### Work required
Return, exactly and in full, the lines of the records below starting at the one with "Look at (319, 88)" and ending at the one with "Pixel (348, 247)", and no other lines.

### Data for processing
::::::
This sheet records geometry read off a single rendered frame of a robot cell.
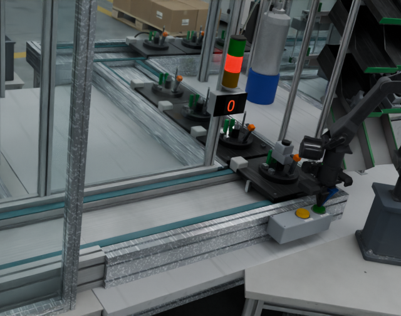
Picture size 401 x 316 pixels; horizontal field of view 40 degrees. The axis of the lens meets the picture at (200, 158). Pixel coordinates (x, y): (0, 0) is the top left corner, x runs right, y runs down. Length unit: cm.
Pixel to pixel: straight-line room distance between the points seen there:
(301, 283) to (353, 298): 15
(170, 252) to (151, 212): 20
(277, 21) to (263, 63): 21
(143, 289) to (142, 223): 22
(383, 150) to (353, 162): 18
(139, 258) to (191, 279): 16
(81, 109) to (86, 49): 12
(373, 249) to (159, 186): 69
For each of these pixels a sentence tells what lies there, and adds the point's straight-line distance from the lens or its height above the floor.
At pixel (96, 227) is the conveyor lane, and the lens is 157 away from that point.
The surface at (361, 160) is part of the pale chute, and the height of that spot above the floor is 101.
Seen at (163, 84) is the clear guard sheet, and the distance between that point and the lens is 163.
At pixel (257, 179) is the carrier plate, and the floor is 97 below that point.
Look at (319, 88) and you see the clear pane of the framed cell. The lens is 291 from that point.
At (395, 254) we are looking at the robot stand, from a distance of 182.
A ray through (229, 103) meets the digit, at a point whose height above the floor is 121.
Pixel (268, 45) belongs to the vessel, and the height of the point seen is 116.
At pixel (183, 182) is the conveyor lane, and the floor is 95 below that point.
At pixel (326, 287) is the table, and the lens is 163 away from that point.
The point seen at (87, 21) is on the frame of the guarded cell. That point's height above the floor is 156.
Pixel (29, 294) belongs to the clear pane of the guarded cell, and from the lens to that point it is 133.
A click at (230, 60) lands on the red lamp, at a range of 169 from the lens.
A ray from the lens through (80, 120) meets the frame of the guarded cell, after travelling 111.
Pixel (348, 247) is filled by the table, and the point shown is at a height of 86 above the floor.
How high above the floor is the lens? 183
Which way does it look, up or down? 27 degrees down
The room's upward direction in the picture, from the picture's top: 10 degrees clockwise
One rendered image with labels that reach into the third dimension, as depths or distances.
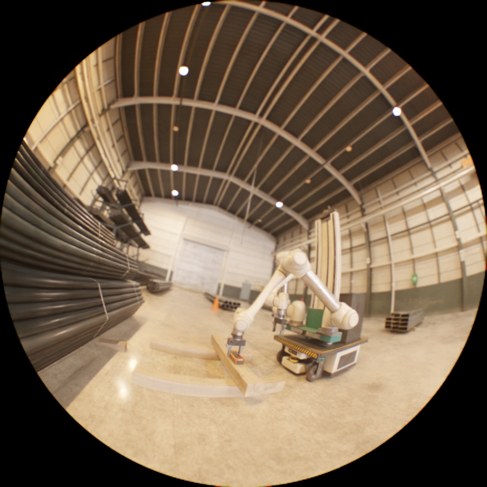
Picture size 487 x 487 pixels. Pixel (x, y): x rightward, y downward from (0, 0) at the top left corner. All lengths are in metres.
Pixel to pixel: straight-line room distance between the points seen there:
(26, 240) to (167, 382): 0.97
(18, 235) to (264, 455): 1.25
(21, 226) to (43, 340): 0.42
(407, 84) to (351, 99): 3.61
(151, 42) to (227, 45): 3.71
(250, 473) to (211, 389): 0.59
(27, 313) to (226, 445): 0.91
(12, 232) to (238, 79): 9.37
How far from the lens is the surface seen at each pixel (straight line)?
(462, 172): 11.07
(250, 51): 9.14
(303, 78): 9.44
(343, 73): 9.55
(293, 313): 1.73
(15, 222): 0.77
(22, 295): 0.81
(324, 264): 1.84
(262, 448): 0.88
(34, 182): 1.31
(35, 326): 0.82
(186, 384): 1.04
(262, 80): 9.45
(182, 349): 1.57
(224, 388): 1.09
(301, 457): 0.89
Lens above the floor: 0.71
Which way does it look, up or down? 19 degrees up
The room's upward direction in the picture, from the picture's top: 11 degrees clockwise
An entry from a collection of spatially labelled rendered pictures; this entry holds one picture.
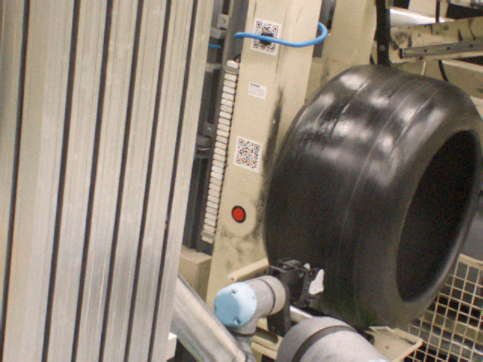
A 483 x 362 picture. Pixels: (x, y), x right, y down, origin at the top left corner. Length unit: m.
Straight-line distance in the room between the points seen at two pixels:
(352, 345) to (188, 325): 0.52
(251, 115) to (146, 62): 1.30
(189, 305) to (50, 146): 0.71
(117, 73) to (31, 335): 0.29
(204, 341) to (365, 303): 0.54
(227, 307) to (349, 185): 0.39
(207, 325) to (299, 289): 0.35
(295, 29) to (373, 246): 0.57
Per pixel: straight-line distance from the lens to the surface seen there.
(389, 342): 2.52
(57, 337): 1.12
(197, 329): 1.68
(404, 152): 2.04
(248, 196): 2.41
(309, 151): 2.08
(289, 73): 2.33
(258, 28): 2.33
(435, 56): 2.56
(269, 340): 2.39
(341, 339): 1.22
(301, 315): 2.32
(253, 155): 2.38
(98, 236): 1.11
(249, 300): 1.82
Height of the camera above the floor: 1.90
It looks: 18 degrees down
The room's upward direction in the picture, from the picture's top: 9 degrees clockwise
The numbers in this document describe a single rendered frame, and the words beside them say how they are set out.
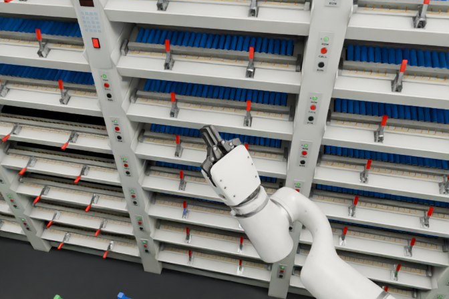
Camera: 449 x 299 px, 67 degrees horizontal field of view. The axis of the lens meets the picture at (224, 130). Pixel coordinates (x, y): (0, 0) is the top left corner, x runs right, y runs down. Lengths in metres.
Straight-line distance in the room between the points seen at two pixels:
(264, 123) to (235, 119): 0.10
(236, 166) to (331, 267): 0.26
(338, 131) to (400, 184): 0.32
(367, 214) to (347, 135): 0.41
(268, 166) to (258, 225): 0.59
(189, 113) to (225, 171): 0.57
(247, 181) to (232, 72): 0.47
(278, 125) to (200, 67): 0.33
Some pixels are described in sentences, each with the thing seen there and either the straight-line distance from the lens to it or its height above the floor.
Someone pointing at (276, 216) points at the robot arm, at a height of 1.22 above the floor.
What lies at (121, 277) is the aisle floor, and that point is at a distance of 2.15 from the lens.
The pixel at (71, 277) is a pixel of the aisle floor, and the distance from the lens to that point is 2.24.
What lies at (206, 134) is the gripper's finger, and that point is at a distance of 0.69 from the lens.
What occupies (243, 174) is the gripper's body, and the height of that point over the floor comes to 1.30.
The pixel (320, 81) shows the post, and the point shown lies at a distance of 1.07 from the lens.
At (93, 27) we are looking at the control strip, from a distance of 1.17.
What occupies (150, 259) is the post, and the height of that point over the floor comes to 0.13.
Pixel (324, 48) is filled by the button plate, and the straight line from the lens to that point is 1.02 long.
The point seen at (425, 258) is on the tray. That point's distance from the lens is 1.72.
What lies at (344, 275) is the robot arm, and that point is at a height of 1.23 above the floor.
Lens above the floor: 1.81
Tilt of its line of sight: 38 degrees down
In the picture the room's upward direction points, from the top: straight up
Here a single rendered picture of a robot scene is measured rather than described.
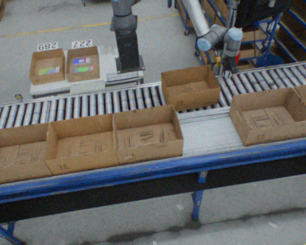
::::::
### Result for this task
Look at (319, 88) and you see the clear pane of the framed cell. The lens is 291 from that point.
At (395, 254) we are looking at the robot stand, from a distance of 182.
A ray through (229, 103) meets the digit, at a point whose height above the floor is 121.
Pixel (268, 45) belongs to the vessel, and the height of the point seen is 116.
At pixel (183, 182) is the conveyor lane, and the floor is 95 below that point.
At pixel (326, 287) is the table, and the lens is 163 away from that point.
The point seen at (87, 21) is on the frame of the guarded cell. That point's height above the floor is 156.
Pixel (29, 294) belongs to the clear pane of the guarded cell, and from the lens to that point it is 133.
A click at (230, 60) lands on the red lamp, at a range of 169 from the lens.
A ray from the lens through (80, 120) meets the frame of the guarded cell, after travelling 111.
Pixel (348, 247) is filled by the table, and the point shown is at a height of 86 above the floor.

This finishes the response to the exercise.